Oleh: Fauwaz Ahmad Raihan
Fakultas Ekonomi dan Bisnis-Universitas Brawijaya
---------------------------------------------------------------------------------------------------------------------
Hiruk-piruk panggung kemenangan telah usai. Drama permainan akan segera dimulai dalam waktu dekat ini. Pesta demokrasi akhirnya mengantarkan Donald Trump menjadi orang nomer 1 di negeri Paman Sam tersebut. Trump berhasil mengalahkan rivalnya yakni Hillary Clinton pada pemilihan presiden yang dilaksanakan pada tangga 8 November 2016 di Amerika Serikat lalu. Tidak sedikit yang menyayangkannya kemenangan dan tidak sedikit pula yang mengharapkan kemenangannya. Kemenangannya seolah telah di atur oleh pihak-pihak yang bermain diatas papan catur dengan ciamik.
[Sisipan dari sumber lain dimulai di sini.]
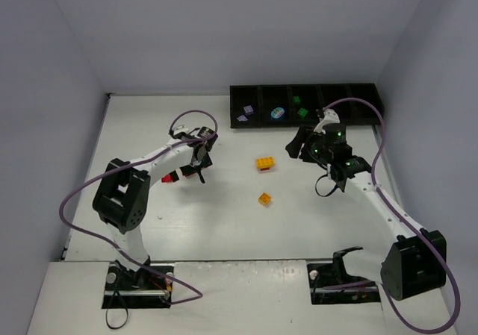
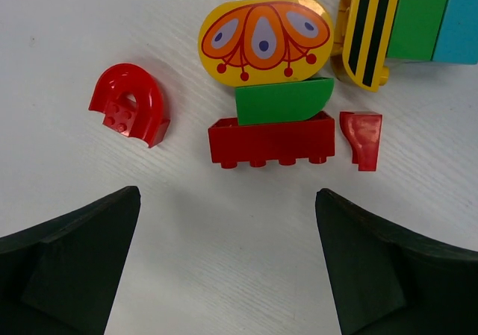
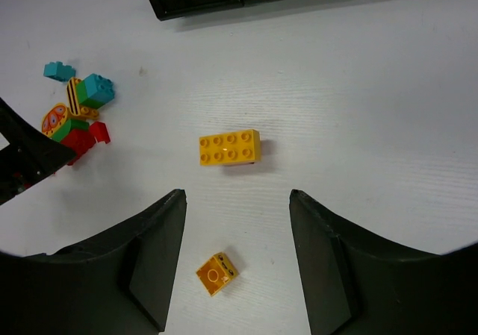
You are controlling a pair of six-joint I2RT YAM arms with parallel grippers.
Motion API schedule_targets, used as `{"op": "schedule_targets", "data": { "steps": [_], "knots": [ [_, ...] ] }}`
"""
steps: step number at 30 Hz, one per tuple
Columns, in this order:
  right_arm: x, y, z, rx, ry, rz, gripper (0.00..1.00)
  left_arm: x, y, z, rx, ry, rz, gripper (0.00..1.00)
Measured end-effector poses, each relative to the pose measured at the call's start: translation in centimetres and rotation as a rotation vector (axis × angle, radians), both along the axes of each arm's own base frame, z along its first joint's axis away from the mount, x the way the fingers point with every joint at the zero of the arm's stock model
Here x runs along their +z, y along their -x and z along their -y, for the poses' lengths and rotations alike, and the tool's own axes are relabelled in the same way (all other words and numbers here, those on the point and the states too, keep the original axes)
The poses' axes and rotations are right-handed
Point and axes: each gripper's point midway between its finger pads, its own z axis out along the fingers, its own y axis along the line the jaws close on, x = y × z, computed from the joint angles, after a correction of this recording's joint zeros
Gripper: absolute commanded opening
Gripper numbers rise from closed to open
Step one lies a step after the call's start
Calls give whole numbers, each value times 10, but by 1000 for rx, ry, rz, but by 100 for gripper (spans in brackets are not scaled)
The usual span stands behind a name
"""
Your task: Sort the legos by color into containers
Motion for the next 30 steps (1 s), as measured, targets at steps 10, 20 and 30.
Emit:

Sebagai peraih The Man Of The Year oleh majalah Times Donald Trump terpilih atas ketidakraguan, katanya. pengusaha nyentrik tersebut memang tidak memiliki sepak terjang dalam dunia kepentingan beberapa saat lalu tetapi tidak disangka ia mendapat 306 suara dari Partai Republik dari yang sebelumnya tidak mengunggulkannya menjadi yang diunggulkan. dirasa Trump menang karena pernyataan-pernyataannya yang pedas, terminologi yang populis dan rasial, serta faktor-faktor lain yang memecah AS. tidak disangka prestasinya dalam membuat kehebohan publik mengantarkannya lebih unggul dari Hillary Clinton yang hanya mendapatkan 232 suara dewan pemilihan.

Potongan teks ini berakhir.